Brief
In the entries below, find the line with "The pinch point falls on pixel: (161, 141)" and the line with "Picture: 409 x". Repeat exactly everything between them, those two lines included, but not the pictures.
* * *
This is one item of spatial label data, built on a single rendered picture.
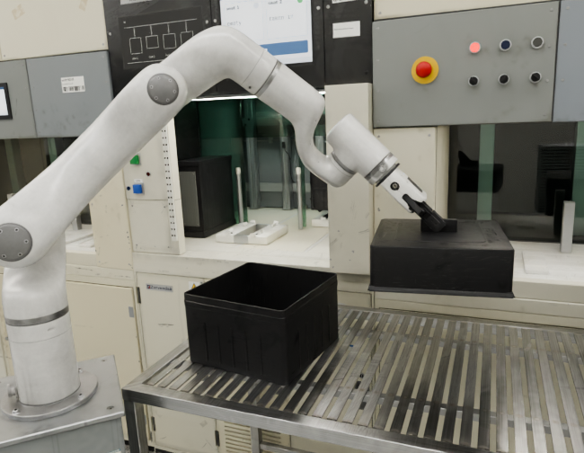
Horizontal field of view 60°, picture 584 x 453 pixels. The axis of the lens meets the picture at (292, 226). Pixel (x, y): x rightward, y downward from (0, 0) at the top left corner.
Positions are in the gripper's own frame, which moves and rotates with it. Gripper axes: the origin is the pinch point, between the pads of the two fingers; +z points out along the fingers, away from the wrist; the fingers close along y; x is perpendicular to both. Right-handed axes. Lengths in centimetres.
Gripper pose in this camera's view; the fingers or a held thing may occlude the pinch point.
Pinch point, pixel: (435, 221)
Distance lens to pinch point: 119.9
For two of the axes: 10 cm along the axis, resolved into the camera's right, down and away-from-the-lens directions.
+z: 7.1, 7.0, -0.3
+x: -6.5, 6.8, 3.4
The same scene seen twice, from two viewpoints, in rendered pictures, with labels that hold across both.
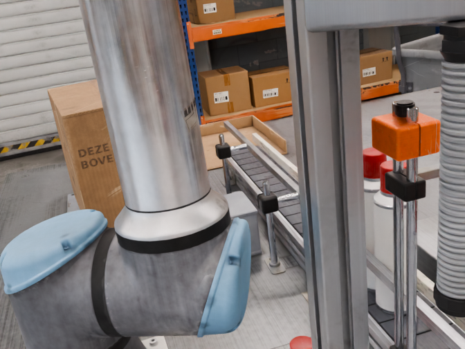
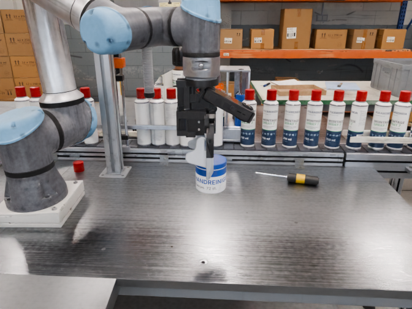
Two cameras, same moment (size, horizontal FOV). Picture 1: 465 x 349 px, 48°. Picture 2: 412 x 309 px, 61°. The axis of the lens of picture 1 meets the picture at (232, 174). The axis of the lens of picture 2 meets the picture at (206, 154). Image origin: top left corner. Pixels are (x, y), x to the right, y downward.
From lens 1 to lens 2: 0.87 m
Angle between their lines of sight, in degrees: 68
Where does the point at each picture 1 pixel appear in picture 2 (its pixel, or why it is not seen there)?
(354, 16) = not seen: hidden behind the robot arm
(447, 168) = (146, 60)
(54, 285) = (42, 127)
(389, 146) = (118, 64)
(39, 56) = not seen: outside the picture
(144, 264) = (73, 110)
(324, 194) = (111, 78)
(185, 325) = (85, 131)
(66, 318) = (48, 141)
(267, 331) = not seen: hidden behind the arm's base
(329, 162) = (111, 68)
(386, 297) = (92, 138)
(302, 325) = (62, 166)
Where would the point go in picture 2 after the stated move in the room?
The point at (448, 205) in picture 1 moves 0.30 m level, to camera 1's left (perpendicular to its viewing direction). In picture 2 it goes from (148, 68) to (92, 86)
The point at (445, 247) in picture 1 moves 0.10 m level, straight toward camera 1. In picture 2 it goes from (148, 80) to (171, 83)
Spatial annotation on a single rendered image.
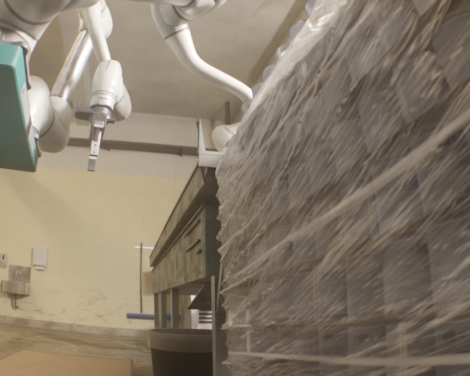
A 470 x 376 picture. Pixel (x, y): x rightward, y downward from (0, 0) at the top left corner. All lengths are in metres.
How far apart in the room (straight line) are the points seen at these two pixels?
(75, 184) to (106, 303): 2.50
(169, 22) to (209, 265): 0.83
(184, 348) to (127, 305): 5.77
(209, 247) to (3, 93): 0.74
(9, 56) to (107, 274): 6.64
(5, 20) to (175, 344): 1.27
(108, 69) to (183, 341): 1.07
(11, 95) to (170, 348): 1.12
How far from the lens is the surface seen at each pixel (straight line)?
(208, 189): 1.11
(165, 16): 1.31
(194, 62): 1.33
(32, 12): 0.84
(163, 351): 1.55
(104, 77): 1.26
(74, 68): 1.60
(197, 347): 1.49
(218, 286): 1.01
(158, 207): 7.50
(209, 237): 1.12
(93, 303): 7.26
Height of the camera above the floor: 0.72
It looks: 18 degrees up
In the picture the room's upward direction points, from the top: 1 degrees counter-clockwise
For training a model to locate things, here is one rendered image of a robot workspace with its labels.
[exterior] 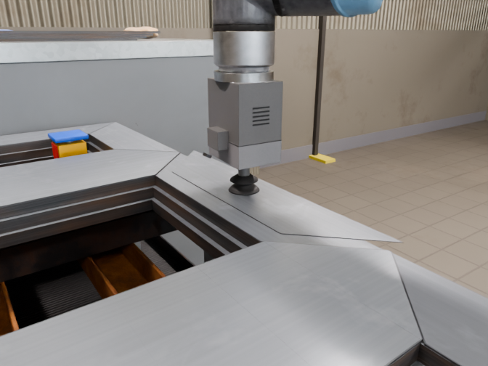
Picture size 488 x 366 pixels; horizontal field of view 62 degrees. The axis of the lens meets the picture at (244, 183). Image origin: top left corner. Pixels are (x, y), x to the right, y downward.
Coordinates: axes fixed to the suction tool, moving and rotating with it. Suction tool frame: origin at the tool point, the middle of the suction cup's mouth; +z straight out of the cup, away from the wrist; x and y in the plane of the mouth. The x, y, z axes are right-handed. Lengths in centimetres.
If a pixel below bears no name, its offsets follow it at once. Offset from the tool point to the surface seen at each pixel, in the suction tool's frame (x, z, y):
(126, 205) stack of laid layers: -13.7, 3.2, -10.7
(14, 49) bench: -23, -17, -57
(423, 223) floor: 177, 86, -92
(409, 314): -2.3, -0.1, 29.5
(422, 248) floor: 150, 86, -72
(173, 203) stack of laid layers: -8.6, 1.9, -4.8
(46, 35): -15, -20, -68
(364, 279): -1.8, -0.1, 24.3
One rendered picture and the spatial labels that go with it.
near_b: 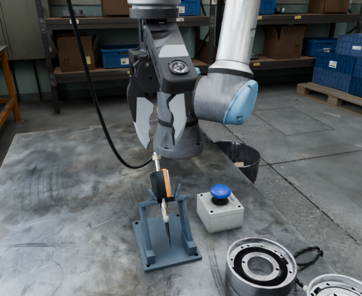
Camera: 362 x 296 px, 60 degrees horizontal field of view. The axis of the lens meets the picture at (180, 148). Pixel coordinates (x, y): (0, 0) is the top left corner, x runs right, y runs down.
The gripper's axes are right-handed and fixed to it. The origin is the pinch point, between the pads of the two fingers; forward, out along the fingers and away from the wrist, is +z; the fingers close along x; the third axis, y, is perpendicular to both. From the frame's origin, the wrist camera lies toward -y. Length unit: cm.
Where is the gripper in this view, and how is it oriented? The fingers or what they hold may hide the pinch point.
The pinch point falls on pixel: (161, 141)
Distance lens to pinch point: 51.8
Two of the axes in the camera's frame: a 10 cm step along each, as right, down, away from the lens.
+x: -9.6, 1.3, -2.5
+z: 0.0, 9.0, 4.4
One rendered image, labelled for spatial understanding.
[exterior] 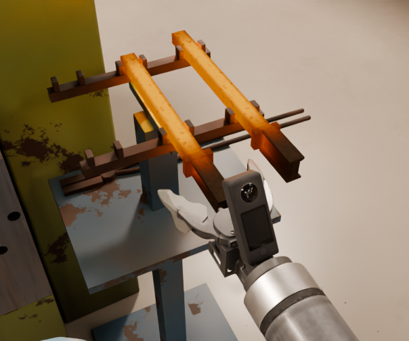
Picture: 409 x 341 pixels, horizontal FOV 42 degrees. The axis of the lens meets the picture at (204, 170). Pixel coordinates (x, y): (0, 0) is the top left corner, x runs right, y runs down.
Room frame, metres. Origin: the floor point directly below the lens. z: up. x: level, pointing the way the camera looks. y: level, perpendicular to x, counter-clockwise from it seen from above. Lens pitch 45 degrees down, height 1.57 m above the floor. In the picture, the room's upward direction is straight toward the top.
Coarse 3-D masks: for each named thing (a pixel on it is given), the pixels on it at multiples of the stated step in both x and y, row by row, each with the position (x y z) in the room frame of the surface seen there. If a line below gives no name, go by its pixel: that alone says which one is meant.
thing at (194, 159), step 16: (128, 64) 0.82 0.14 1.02; (144, 80) 0.78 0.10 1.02; (144, 96) 0.74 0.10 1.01; (160, 96) 0.73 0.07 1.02; (160, 112) 0.69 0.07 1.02; (176, 112) 0.69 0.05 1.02; (176, 128) 0.65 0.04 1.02; (176, 144) 0.62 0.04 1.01; (192, 144) 0.61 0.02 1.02; (192, 160) 0.57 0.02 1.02; (208, 160) 0.57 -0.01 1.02; (192, 176) 0.56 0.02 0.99; (208, 176) 0.54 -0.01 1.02; (208, 192) 0.53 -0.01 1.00; (224, 208) 0.49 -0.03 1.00
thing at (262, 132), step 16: (176, 32) 0.93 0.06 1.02; (192, 48) 0.88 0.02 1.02; (192, 64) 0.85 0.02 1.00; (208, 64) 0.82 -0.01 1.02; (208, 80) 0.79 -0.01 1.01; (224, 80) 0.78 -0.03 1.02; (224, 96) 0.73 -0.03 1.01; (240, 96) 0.73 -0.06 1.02; (240, 112) 0.69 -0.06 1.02; (256, 112) 0.69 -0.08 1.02; (256, 128) 0.64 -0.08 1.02; (272, 128) 0.63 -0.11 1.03; (256, 144) 0.63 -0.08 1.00; (272, 144) 0.60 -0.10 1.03; (288, 144) 0.60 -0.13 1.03; (272, 160) 0.60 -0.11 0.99; (288, 160) 0.56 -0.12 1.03; (288, 176) 0.57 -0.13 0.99
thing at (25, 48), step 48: (0, 0) 0.90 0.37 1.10; (48, 0) 0.94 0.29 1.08; (0, 48) 0.89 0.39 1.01; (48, 48) 0.93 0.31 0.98; (96, 48) 0.98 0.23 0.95; (0, 96) 0.88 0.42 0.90; (48, 96) 0.92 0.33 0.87; (96, 96) 0.97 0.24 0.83; (0, 144) 0.87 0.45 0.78; (48, 144) 0.91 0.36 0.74; (96, 144) 0.96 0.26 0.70; (48, 192) 0.90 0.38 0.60; (48, 240) 0.88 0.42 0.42
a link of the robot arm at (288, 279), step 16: (272, 272) 0.37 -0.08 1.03; (288, 272) 0.37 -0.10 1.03; (304, 272) 0.37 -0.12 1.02; (256, 288) 0.35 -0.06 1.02; (272, 288) 0.35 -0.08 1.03; (288, 288) 0.34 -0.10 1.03; (304, 288) 0.34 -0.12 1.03; (320, 288) 0.36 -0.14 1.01; (256, 304) 0.34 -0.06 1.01; (272, 304) 0.33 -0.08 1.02; (256, 320) 0.33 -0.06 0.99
* * *
Solution for this exercise
The pinch point falls on pixel: (161, 141)
Distance lens to pinch point: 51.8
Two of the axes in the camera's frame: a 10 cm step along each, as right, down, away from the lens.
+x: -9.6, 1.3, -2.5
+z: 0.0, 9.0, 4.4
One rendered image, labelled for spatial understanding.
[exterior] 
Picture: 409 x 341 pixels, horizontal FOV 42 degrees. The axis of the lens meets the picture at (204, 170). Pixel coordinates (x, y): (0, 0) is the top left corner, x runs right, y runs down.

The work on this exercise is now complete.